** Opening DATASET EXTRACT block **

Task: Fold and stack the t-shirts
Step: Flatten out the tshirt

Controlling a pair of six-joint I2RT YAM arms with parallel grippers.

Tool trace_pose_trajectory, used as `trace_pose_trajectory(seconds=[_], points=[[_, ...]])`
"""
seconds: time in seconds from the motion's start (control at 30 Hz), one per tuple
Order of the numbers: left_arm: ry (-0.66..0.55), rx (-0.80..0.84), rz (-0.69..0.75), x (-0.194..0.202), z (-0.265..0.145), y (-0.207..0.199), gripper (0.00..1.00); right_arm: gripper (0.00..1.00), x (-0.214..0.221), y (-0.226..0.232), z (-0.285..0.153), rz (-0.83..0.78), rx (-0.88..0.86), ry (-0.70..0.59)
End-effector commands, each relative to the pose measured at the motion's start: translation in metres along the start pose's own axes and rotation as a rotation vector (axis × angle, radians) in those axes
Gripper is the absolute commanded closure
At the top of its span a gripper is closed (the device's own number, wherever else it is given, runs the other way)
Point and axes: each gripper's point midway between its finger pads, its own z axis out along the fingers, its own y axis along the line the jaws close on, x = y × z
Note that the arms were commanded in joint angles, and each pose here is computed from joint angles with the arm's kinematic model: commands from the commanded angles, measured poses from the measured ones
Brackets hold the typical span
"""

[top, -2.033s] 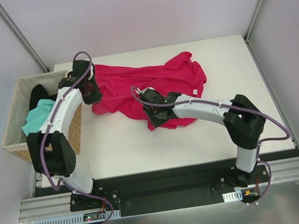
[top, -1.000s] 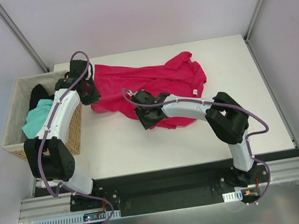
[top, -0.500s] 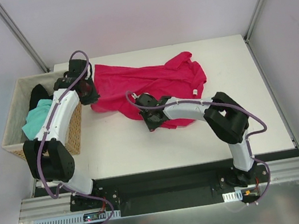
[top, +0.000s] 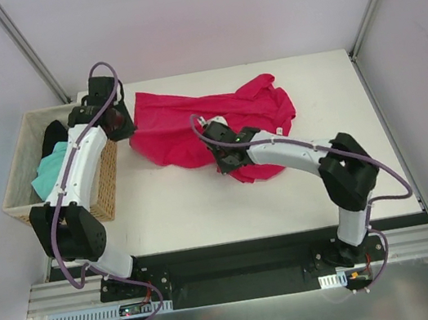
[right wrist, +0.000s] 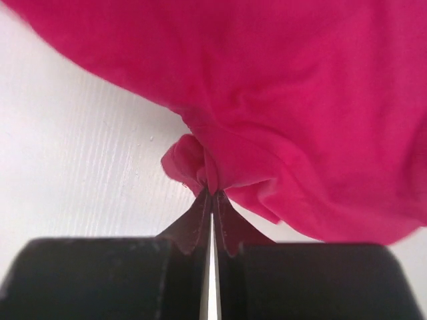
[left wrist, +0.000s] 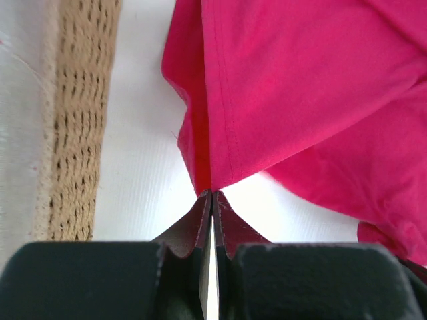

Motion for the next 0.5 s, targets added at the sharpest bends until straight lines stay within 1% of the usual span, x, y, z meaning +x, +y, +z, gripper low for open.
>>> trace_pose_trajectory(seconds=[0.0,0.17,0.47], points=[[-0.122,0.005,-0.036,-0.037,-0.033,0.005,1.00,0.99,-0.045,-0.028,-0.060,0.054,0.082,-0.163],[-0.136,0.010,-0.051,-0.048,-0.033,0.009,1.00,0.99,-0.053,-0.049,-0.079,0.068,0.140,-0.197],[-0.142,-0.012,-0.052,-0.050,-0.034,0.019,1.00,0.99,-0.040,-0.063,-0.091,0.085,0.162,-0.190]])
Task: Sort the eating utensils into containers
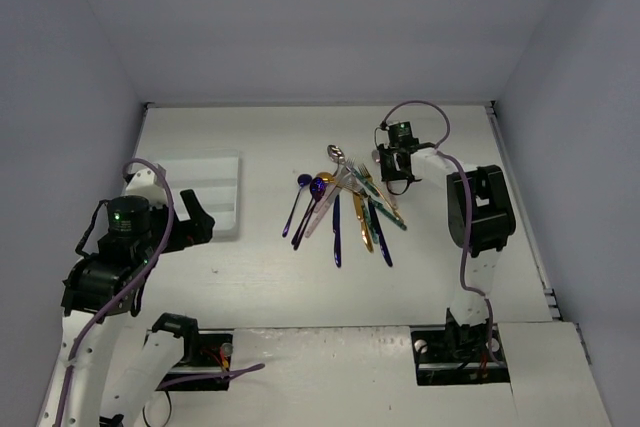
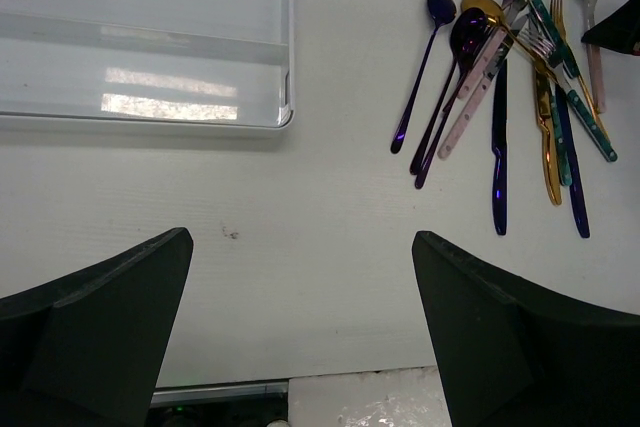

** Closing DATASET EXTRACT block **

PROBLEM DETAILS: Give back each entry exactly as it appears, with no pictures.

RESPONSE AREA:
Task: Fold and stack the t-shirts
Step: Flatten out the tshirt

Controlling a pair of six-joint I2RT YAM arms with parallel grippers.

Tool trace_pose_trajectory, used as `trace_pose_trajectory(seconds=[_], points=[[_, ...]])`
"""
seconds: time in seconds from the motion's start (control at 30 Hz), one per tuple
Order of the numbers: left_arm: ry (-0.66..0.55), rx (-0.80..0.84), rz (-0.69..0.75), x (-0.194..0.202), z (-0.265..0.145), y (-0.207..0.199), gripper (0.00..1.00); right_arm: gripper (0.00..1.00), x (-0.214..0.221), y (-0.226..0.232), z (-0.285..0.153), rz (-0.83..0.78), rx (-0.88..0.86), ry (-0.70..0.59)
End-effector commands, each relative to the pose measured at the motion's start: translation in metres along the start pose's own axes and rotation as a rotation vector (axis × angle, radians) in those axes
Gripper is the absolute commanded closure
At the top of its span a gripper is closed (the device's own number, wherever else it is given, runs the other way)
Point and axes: each gripper's point midway between its finger pads, its own z axis out along the fingers, its own y axis along the line the jaws close on, x = y × z
Note that the arms were commanded in joint angles, and each pose here is computed from joint angles with the arm's kinematic model: commands from the commanded angles, measured poses from the measured ones
Brackets hold the typical span
"""

[top, -2.033s] 
[top, -1.000s] 
[top, -0.500s] 
[top, +0.000s] 
[right wrist, +0.000s] 
[left wrist, +0.000s] 

Motion for the next 0.5 s, targets added at the sharpest bends until straight lines stay within 1% of the usual span, x, y, z meaning +x, +y, +z, gripper low for open.
>>> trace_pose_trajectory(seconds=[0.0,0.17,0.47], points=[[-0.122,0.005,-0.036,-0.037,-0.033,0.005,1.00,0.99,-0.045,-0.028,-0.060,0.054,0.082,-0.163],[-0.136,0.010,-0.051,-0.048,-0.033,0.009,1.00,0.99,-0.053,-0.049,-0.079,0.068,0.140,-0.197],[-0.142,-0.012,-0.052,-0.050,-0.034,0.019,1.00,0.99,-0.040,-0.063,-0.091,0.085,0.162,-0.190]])
Task: Sort the eating utensils into containers

The output contains nothing further.